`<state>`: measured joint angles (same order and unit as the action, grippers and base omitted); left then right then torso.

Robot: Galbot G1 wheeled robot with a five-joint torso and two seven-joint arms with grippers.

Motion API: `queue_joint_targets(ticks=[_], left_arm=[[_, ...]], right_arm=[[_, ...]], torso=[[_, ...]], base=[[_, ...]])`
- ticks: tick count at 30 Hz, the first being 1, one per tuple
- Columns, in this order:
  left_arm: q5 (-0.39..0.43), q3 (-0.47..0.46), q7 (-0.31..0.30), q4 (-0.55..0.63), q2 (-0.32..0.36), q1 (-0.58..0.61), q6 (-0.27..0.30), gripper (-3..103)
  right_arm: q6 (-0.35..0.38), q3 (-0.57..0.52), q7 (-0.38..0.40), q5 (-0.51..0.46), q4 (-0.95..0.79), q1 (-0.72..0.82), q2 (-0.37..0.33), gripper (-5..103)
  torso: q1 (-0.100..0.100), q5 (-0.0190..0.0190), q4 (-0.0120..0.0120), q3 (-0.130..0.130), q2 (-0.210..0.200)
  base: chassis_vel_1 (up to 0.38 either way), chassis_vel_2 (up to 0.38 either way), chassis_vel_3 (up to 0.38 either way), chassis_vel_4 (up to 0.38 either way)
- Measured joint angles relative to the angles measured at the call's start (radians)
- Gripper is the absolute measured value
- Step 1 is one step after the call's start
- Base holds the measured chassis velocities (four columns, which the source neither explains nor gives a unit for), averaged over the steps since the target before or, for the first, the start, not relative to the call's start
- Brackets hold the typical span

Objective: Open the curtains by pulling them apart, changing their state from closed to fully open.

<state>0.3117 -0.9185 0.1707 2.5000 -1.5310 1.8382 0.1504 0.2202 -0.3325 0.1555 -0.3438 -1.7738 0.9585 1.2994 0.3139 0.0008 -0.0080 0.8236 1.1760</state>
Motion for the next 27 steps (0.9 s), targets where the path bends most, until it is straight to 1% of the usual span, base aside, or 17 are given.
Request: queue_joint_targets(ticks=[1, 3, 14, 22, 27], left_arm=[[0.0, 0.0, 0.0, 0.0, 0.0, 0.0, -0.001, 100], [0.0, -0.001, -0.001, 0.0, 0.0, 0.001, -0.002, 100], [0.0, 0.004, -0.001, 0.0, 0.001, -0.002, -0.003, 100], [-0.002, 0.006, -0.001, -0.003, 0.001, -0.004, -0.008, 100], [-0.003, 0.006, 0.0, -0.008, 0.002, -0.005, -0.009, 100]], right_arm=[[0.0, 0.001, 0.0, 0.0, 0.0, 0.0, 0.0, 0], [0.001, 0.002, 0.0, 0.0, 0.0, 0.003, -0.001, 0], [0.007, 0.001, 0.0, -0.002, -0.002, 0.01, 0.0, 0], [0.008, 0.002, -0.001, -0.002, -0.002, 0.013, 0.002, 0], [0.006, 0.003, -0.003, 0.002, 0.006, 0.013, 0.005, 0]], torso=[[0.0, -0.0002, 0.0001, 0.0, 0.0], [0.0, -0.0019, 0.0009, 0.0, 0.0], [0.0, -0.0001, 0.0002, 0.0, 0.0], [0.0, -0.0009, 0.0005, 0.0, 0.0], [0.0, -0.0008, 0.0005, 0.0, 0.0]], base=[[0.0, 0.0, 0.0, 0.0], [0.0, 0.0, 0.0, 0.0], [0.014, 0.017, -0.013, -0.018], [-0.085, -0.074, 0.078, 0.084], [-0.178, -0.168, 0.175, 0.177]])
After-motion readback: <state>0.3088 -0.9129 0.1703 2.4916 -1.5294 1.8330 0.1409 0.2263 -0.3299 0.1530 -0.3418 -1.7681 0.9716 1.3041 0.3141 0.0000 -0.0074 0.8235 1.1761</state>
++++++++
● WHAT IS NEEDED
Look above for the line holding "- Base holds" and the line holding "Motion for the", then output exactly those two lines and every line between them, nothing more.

● YOUR RESPONSE
- Base holds the measured chassis velocities (four columns, which the source neither explains nor gives a unit for), averaged over the steps since the target before or, for the first, the start, not relative to the call's start
- Brackets hold the typical span

Objective: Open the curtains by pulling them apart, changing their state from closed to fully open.

<state>0.3117 -0.9185 0.1707 2.5000 -1.5310 1.8382 0.1504 0.2202 -0.3325 0.1555 -0.3438 -1.7738 0.9585 1.2994 0.3139 0.0008 -0.0080 0.8236 1.1760</state>
Motion for the next 27 steps (0.9 s), targets where the path bends most, until it is straight to 1% of the usual span, base aside, or 17 are given.

This response is now finished.